By 2020 attacks on foreign brands had already been recorded — software for generating phishing pages was available in closed communities for scammers with work experience, although these were rare, isolated cases.

In mid-February 2020, an ad for freely accessible Telegram bots began appearing on forums, promising the possibility to generate phishing forms for the Ukrainian version of OXL, a free classifieds website.
In May 2020, a Romanian version of the OXL website appeared alongside the Ukrainian one. By early August, Bulgarian and Kazakh versions of the OXL website appeared in open Telegram bots.
Scammers did not limit themselves to launching the scheme in CIS countries. In late August, a scam involving the popular French free classifieds website Leboncoin appeared in popular Telegram bots.
Soon thereafter, the Polish version of the OXL website scam appeared as well.

European brands were actively being added to Telegram bots. In late November, phishing forms appeared on the Polish e-commerce website Allegro and the Czech free classifieds website Sbazar.
It is worth noting that scams involving European and US brands are more difficult to carry out than they are in CIS countries. Russian-speaking scammers encounter language problems and difficulties in verifying accounts on websites, which requires buying stolen personal documents and phone numbers on forums and communities. Admins have trouble linking foreign currency credit and debit cards to Telegram bots.
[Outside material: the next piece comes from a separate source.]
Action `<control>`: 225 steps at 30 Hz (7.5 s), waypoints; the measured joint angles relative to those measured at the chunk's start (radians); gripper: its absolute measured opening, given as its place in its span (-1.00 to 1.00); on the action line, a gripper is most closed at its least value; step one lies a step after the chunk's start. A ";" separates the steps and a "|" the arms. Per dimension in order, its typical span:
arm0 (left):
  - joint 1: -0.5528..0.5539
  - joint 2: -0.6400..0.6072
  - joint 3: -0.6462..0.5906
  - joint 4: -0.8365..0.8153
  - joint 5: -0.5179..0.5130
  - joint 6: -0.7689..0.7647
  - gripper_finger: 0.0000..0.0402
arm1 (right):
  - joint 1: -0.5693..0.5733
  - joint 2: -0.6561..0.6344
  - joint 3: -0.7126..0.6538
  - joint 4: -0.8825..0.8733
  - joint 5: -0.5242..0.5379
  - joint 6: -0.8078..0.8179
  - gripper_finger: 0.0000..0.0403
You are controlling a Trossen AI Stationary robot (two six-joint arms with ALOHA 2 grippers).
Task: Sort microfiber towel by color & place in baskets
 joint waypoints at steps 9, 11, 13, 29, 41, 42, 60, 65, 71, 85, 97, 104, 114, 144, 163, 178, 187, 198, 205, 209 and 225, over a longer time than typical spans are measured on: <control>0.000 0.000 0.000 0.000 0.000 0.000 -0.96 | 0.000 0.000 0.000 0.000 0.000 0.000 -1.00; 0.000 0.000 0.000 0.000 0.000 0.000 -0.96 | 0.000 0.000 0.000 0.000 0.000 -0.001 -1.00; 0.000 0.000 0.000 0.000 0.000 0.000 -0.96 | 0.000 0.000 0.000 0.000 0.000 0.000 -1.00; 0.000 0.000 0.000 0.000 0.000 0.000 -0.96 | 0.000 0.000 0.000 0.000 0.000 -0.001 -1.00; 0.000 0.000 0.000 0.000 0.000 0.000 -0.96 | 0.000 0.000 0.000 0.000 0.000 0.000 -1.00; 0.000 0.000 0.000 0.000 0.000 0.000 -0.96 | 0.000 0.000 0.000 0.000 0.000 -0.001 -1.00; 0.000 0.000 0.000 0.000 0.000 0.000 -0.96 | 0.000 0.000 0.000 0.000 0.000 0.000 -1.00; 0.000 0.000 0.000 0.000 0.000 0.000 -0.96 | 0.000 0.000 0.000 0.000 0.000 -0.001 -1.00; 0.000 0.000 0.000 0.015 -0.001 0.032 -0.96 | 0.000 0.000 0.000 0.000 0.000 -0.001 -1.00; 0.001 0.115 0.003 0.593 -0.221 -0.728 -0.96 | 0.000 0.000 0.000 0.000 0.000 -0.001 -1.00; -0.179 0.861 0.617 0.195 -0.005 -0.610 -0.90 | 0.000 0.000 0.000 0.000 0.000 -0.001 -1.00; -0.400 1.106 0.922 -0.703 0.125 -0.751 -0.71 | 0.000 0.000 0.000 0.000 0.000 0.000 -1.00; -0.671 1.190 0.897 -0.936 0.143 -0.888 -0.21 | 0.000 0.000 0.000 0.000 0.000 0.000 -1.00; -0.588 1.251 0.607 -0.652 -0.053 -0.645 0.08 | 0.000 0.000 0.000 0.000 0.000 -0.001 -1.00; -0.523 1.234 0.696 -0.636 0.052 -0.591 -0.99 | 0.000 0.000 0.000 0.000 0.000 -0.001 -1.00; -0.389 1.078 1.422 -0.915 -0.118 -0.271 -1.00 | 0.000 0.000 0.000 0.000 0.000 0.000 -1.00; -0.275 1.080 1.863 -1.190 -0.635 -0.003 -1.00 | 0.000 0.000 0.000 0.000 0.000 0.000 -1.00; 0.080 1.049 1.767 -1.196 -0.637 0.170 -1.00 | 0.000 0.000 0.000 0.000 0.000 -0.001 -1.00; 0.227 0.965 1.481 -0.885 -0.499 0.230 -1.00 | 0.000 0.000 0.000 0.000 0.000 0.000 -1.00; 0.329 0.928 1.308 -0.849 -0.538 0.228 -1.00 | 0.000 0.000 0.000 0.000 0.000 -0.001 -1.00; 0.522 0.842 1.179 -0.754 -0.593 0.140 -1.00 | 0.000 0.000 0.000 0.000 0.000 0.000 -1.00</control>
For this they have to hire experienced money mules — proxies who receive and withdraw money.

For each brand, scam enthusiasts write instructions and guidelines to help newbies sign up to foreign platforms and communicate with victims in their mother tongue.
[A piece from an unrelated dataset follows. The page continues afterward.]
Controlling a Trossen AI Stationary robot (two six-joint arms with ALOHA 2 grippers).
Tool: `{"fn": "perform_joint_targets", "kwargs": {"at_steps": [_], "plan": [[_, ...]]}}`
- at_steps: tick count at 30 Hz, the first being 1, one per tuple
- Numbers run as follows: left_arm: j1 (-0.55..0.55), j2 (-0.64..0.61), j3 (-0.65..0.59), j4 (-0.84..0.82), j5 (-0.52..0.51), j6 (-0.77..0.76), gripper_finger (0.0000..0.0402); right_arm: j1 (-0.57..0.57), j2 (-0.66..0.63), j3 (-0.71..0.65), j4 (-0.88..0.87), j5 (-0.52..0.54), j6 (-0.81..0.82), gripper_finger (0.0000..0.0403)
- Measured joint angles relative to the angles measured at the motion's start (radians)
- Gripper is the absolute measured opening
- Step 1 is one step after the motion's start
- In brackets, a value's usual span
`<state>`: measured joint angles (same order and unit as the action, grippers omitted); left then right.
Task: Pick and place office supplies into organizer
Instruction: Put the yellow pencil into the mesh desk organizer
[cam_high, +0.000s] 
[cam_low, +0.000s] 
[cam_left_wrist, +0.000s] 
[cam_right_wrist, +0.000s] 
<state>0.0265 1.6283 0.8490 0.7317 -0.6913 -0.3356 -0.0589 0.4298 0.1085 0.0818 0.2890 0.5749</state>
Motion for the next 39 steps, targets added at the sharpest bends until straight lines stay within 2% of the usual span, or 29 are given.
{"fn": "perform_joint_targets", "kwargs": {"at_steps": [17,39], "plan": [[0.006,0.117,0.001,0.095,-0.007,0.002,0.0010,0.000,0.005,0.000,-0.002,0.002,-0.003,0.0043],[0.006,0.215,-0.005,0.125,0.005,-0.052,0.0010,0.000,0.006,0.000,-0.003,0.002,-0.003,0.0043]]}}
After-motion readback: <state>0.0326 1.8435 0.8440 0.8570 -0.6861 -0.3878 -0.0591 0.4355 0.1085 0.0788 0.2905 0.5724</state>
Part 5. How to fight Classiscam?
Russian-speaking Classiscammers are migrating to Europe and the US as a way of making more money and reducing the risk of being caught. Fighting the scam requires companies that offer delivery services and own free classifieds websites to step up their efforts and use advanced digital risk protection technologies in order to quickly detect and take down criminal groups.
Recommendations for brands
  • Unlike in Russia, where delivery services, free classifieds, and property rental websites were the first to suffer at the hands of Classiscam, an overwhelming number of users and security service employees at international companies are not yet ready to counter such fraud schemes.
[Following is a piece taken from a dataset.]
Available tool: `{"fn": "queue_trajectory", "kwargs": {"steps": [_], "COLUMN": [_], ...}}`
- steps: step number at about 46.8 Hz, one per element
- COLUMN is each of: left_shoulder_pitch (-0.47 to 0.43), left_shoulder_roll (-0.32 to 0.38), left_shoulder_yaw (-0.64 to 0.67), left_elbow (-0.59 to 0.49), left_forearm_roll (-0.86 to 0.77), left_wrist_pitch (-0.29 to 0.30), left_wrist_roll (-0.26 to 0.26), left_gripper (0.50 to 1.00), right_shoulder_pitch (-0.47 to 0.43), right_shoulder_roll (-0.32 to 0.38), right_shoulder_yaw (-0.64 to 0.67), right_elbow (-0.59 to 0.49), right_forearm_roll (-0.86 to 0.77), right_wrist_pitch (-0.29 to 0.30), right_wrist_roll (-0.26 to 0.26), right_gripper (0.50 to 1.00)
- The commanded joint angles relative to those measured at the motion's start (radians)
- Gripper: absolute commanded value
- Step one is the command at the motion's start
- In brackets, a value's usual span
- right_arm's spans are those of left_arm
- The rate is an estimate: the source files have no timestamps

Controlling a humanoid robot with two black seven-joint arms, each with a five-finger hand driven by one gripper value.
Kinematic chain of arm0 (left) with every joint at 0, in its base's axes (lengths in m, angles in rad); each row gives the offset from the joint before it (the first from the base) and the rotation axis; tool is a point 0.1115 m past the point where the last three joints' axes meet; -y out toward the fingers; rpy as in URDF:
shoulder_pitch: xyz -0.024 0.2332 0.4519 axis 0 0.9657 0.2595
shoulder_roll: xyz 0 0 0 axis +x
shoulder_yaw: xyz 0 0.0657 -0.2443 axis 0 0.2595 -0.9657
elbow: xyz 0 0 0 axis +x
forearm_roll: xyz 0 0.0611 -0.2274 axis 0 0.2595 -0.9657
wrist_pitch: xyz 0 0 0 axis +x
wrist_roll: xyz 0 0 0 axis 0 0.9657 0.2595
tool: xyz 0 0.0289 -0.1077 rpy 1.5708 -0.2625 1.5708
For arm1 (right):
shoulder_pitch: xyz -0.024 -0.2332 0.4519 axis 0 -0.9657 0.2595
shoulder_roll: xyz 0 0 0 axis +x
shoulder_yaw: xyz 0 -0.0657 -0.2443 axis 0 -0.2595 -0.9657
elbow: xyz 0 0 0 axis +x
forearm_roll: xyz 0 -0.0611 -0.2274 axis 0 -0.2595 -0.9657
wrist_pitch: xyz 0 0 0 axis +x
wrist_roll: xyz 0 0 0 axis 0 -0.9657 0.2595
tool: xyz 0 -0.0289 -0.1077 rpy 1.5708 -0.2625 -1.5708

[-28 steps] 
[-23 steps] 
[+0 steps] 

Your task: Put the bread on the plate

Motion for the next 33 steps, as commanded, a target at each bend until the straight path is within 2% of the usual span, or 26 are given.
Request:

  • Classic monitoring and blocking techniques are no longer sufficient to counter such advanced scams. Instead, it is crucial to identify and block adversary infrastructure using AI-driven digital risk protection systems (more details at: https://www.group-ib.com/products/digital-risk-protection/), the databases of which are regularly enriched with information about adversary infrastructure, techniques, tactics, and new fraud schemes.

    - Use specialized Digital Risk Protection systems that help proactively detect new fake domains, fraudulent advertising, and phishing pages.
    - Ensure that underground forums are continuously screened for any information about attempts to use your brand for illegal purposes.
    - Analyze phishing attacks in order to attribute them to a given criminal group, uncover the identities of scammers, and bring the perpetrators to justice.
  • If you or your company have fallen victim to fraud, immediately contact the police and inform the website's technical support team about the incident, sharing any correspondence you had with the scammers. You can report any fraud to CERT-GIB 24/7 here or by sending an email to response@cert-gib.com
Recommendations for users
  • Before entering your payment card details into any form, double check the URL and Google it to see when it was created. If the site is only a couple of months old, it is highly likely to be a scam or a phishing page. Trust only official websites.
  • Large discounts on electronics may be just that: too good to be true. They are likely to indicate a bait product or phishing page created by scammers. Be careful.
  • When using services for renting or selling new and used goods, do not switch to messengers. Keep all your communication in the official chat.
  • Do not order goods or agree to deals involving a prepaid transaction. Pay only after you receive the goods and make sure that everything is working properly.